Between the Scylla of Tuesday and the Charybdis that is Thursday, we find ourselves at Wednesday, making it time for WWW Wednesday!
This meme was formerly hosted by MizB at A Daily Rhythm and revived on Taking on a World of Words—and shown to me by Aurore-Anne-Chehoke at Diary-of-a-black-city-girl.
The Three Ws are:
What are you currently reading?
What did you recently finish reading?
What do you think you’ll read next?
Easy enough, right?
I’m reading Nothing Is Wrong and Here Is Why by Alexandra Petri, Imaginary Numbers by Seanan McGuire (finally!) and am listening to Out of Range by C. J. Box, David Chandler (Narrator).
I just finished Jeffrey B. Burton’s The Finders and Working Stiff: Two Years, 262 Bodies, and the Making of a Medical Examiner by Judy Melinek, MD and T. J. Mitchell with Tanya Eby (Narrator) on audio.
My next book should be Muzzled by David Rosenfelt and Captain’s Fury by Jim Butcher, Kate Reading (Narrator) on audiobook.
Hit me with your Three W’s in the comments! (no, really, do it!)
allysonyj
Just finished reading “Disappearing Earth”, a National Book Award Finalist novel by Julia Phillips, about the disappearance of two girls from a town on the Kamchatka Peninsula. It’s a challenging read, but worth it, exploring issues of racial inequality and women’s constraints in an exotic location. See my Amazon review at https://www.amazon.com/review/R1IUTVUZGUF9N6/ref=pe_1098610_137716200_cm_rv_eml_rv0_rv
Currently reading “The Devil in the White City” by Eric Larson, about the great Chicago World’s Fair of 1893 and the serial killer who haunted it. It’s a rather odd mixture of history, engineering, architecture, and mass murder. It’s hard not to skip ahead to the juicy, grisly parts, but lingering on the pages about the challenges faced by the fair’s builders has its fascination too.

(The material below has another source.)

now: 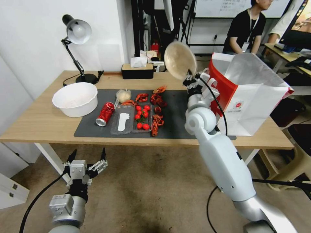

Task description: Pick up the trash from the table and place it into the takeout bag.

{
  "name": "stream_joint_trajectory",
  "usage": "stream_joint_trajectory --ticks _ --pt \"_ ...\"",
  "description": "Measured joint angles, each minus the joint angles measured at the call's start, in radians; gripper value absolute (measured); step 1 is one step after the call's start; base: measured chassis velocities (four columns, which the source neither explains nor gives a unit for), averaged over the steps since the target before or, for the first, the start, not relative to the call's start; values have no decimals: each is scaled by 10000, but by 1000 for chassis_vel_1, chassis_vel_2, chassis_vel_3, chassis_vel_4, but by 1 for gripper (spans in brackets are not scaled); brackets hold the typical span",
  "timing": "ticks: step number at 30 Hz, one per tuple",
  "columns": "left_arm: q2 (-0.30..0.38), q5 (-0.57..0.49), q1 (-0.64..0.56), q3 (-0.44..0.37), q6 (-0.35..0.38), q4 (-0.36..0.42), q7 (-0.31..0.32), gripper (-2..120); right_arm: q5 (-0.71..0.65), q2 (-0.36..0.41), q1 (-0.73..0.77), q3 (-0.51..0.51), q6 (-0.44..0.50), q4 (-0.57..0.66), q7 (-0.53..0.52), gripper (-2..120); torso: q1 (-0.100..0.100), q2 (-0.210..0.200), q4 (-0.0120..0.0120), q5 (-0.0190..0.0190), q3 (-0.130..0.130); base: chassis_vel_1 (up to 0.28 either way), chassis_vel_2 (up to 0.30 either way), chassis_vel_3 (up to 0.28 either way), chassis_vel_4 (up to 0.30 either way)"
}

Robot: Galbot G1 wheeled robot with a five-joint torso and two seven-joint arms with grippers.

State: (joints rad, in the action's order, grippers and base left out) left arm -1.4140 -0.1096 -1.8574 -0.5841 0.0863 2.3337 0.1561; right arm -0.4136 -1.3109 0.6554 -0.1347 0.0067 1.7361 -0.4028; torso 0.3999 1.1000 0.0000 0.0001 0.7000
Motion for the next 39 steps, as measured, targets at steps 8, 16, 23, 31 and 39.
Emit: stream_joint_trajectory --ticks 8,16,23,31,39 --pt "-55 19 -32 -35 -1 8 2 100 2113 491 109 -601 -188 975 -720 0 1 0 0 -1 0 0 0 0 0" --pt "-42 -2 5 -57 -27 -57 11 100 1205 1480 1130 -1610 -2898 3190 -3079 0 0 0 -3 1 -1 0 0 0 0" --pt "-41 1 94 35 -32 -171 11 100 290 1938 1999 -2147 -3203 3748 -3679 1 0 0 -1 2 -1 0 0 0 0" --pt "-17 5 151 66 -29 -157 9 100 282 1850 2260 -2260 -3046 3640 -3599 30 0 0 1 0 0 0 0 0 0" --pt "14 -15 149 30 -24 -114 7 100 260 1792 2231 -2181 -2899 3632 -3345 59 0 0 0 -1 0 0 0 0 0"
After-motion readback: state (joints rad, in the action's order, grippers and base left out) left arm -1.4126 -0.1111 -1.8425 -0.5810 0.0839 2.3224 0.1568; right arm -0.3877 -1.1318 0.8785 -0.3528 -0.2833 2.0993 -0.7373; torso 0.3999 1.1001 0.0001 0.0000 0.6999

Planning to read “Hero of the Empire” by Candice Millard, a chronicle of Winston Churchill’s youthful adventures in the Boer War. Also in my stack: “Orphan Train” by Christina Baker Kline, which I might not have picked up if it had not had a blurb on the cover quoting one of my favorite authors, Ann Packer. Onward!
HCNewton
Is that what the Larson book is about? It’s one of those covers I’ve seen everywhere and somehow never read a blurb for. Sounds pretty cool.
HCNewton
“Keeping track of the characters and their relationship is make even more difficult because the story is set on the Kamchatka Peninsula, and the characters have Russian names involving patronymics and diminutive nicknames.”